OS-7755: add sendmmsg() and recvmmsg() to lx

Details

Issue Type:Improvement
Priority:4 - Normal
Status:Resolved
Created at:2019-04-18T12:40:29.771Z
Updated at:2019-09-06T18:56:25.104Z

People

Created by:Former user
Reported by:Former user

Resolution

Fixed: A fix for this issue is checked into the tree and tested.
(Resolution Date: 2019-05-08T23:54:59.194Z)

Fix Versions

2019-05-09 Rural Juror (Release Date: 2019-05-09)

Labels

lxbrand

Description

OmniOS has implemented sendmmsg() and recvmmsg() for lx.
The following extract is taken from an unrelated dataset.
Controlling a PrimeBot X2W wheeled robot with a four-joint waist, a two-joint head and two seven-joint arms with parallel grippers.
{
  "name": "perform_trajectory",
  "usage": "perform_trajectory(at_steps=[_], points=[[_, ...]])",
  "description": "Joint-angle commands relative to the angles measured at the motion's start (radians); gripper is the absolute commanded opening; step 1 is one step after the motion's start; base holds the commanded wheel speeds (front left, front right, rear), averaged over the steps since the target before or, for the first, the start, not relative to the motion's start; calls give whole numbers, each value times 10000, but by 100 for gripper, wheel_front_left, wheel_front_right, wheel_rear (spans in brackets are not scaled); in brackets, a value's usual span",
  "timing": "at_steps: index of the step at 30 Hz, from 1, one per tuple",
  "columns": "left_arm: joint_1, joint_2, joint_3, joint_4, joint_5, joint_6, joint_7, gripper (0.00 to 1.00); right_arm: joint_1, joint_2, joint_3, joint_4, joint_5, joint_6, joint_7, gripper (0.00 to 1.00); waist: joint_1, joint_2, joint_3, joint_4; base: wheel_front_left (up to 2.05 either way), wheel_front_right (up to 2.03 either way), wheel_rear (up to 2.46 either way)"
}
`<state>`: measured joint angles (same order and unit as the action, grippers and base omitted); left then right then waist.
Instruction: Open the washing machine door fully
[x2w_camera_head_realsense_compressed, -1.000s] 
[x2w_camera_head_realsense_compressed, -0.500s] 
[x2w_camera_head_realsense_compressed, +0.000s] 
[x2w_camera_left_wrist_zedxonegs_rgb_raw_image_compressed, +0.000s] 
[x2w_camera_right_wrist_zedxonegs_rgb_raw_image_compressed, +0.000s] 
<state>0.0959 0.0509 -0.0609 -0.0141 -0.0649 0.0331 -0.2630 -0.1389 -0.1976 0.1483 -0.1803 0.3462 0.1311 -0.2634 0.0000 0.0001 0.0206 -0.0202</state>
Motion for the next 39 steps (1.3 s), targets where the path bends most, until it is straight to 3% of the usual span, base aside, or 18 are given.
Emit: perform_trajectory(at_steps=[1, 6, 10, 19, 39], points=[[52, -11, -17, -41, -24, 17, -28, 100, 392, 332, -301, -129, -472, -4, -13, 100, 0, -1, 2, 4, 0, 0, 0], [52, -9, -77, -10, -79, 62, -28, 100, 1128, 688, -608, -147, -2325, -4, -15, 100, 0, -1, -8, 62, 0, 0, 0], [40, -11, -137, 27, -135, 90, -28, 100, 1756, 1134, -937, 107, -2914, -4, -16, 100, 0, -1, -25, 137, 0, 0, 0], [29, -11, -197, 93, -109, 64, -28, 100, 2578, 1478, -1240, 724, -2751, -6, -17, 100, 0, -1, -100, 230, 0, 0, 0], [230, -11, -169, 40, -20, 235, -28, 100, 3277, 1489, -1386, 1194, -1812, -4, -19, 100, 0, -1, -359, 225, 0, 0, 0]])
We should consider bringing that into SmartOS.

https://github.com/omniosorg/illumos-omnios/commit/8ae09771ae90a2a95cc58ccc89ae0c0ebdfd6af8

Comments

Comment by Former user
Created at 2019-05-02T19:55:18.768Z
Updated at 2019-05-02T19:55:35.199Z

Transcribing test notes from andyf:

In addition to the following tests, I also confirmed that this patch causes DNS resolution in an Ubuntu 18 lx zone to work without the `single-request` option in `/etc/resolv.conf`.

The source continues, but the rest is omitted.